» **What is being asked**: Output all of the listing below, leaving every line unchanged.

..............................

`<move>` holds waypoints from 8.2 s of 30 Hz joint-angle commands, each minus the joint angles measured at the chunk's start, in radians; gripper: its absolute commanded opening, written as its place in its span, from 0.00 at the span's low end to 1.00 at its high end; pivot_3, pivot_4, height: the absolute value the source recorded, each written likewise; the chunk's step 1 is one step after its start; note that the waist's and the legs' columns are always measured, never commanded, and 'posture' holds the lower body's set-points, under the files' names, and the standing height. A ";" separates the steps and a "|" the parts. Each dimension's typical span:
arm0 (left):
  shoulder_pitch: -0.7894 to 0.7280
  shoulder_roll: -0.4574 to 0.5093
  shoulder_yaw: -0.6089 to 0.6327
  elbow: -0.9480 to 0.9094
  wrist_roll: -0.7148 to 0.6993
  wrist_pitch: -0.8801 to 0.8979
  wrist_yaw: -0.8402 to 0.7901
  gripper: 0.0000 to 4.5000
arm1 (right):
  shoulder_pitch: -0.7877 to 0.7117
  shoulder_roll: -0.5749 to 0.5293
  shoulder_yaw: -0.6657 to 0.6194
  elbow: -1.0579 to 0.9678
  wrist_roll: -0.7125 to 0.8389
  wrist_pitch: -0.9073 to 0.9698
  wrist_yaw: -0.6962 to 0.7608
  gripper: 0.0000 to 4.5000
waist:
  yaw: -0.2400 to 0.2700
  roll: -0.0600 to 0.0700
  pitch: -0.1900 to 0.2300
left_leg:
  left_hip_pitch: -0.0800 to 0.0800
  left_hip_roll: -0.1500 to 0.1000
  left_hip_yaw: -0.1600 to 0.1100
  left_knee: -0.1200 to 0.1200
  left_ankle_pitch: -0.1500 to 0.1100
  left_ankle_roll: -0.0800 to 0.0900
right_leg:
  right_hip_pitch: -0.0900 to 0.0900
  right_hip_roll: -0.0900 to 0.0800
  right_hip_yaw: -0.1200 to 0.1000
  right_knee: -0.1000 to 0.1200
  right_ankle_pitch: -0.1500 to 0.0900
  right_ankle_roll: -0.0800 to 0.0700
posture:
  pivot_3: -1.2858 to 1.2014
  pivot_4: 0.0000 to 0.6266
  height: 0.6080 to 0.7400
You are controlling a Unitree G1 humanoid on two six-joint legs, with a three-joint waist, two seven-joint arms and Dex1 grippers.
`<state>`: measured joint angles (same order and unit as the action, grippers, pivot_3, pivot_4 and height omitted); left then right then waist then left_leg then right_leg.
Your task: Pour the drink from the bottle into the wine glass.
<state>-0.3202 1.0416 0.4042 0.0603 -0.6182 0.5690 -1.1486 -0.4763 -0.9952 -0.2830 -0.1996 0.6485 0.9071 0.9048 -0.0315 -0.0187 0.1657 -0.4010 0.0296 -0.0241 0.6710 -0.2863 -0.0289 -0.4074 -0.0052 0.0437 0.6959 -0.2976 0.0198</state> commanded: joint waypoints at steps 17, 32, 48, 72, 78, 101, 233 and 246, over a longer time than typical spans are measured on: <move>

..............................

» **Worked solution**:
`<move>` holds waypoints from 8.2 s of 30 Hz joint-angle commands, each minus the joint angles measured at the chunk's start, in radians; gripper: its absolute commanded opening, written as its place in its span, from 0.00 at the span's low end to 1.00 at its high end; pivot_3, pivot_4, height: the absolute value the source recorded, each written likewise; the chunk's step 1 is one step after its start; note that the waist's and the legs' columns are always measured, never commanded, and 'posture' holds the lower body's set-points, under the files' names, and the standing height. A ";" separates the steps and a "|" the parts. Each dimension's typical span:
arm0 (left):
  shoulder_pitch: -0.7894 to 0.7280
  shoulder_roll: -0.4574 to 0.5093
  shoulder_yaw: -0.6089 to 0.6327
  elbow: -0.9480 to 0.9094
  wrist_roll: -0.7148 to 0.6993
  wrist_pitch: -0.8801 to 0.8979
  wrist_yaw: -0.8402 to 0.7901
  gripper: 0.0000 to 4.5000
arm1 (right):
  shoulder_pitch: -0.7877 to 0.7117
  shoulder_roll: -0.5749 to 0.5293
  shoulder_yaw: -0.6657 to 0.6194
  elbow: -1.0579 to 0.9678
  wrist_roll: -0.7125 to 0.8389
  wrist_pitch: -0.9073 to 0.9698
  wrist_yaw: -0.6962 to 0.7608
  gripper: 0.0000 to 4.5000
waist:
  yaw: -0.2400 to 0.2700
  roll: -0.0600 to 0.0700
  pitch: -0.1900 to 0.2300
left_leg:
  left_hip_pitch: -0.0800 to 0.0800
  left_hip_roll: -0.1500 to 0.1000
  left_hip_yaw: -0.1600 to 0.1100
  left_knee: -0.1200 to 0.1200
  left_ankle_pitch: -0.1500 to 0.1100
  left_ankle_roll: -0.0800 to 0.0900
right_leg:
  right_hip_pitch: -0.0900 to 0.0900
  right_hip_roll: -0.0900 to 0.0800
  right_hip_yaw: -0.1200 to 0.1000
  right_knee: -0.1000 to 0.1200
  right_ankle_pitch: -0.1500 to 0.0900
  right_ankle_roll: -0.0800 to 0.0700
posture:
  pivot_3: -1.2858 to 1.2014
  pivot_4: 0.0000 to 0.6266
  height: 0.6080 to 0.7400
You are controlling a Unitree G1 humanoid on two six-joint legs, with a three-joint waist, two seven-joint arms and Dex1 grippers.
`<state>`: measured joint angles (same order and unit as the action, grippers, pivot_3, pivot_4 and height omitted); left then right then waist then left_leg then right_leg.
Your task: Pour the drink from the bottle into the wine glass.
<state>-0.3202 1.0416 0.4042 0.0603 -0.6182 0.5690 -1.1486 -0.4763 -0.9952 -0.2830 -0.1996 0.6485 0.9071 0.9048 -0.0315 -0.0187 0.1657 -0.4010 0.0296 -0.0241 0.6710 -0.2863 -0.0289 -0.4074 -0.0052 0.0437 0.6959 -0.2976 0.0198</state> commanded: joint waypoints at steps 17, 32, 48, 72, 78, 101, 233 and 246, over a longer time than typical spans are measured on: <move>

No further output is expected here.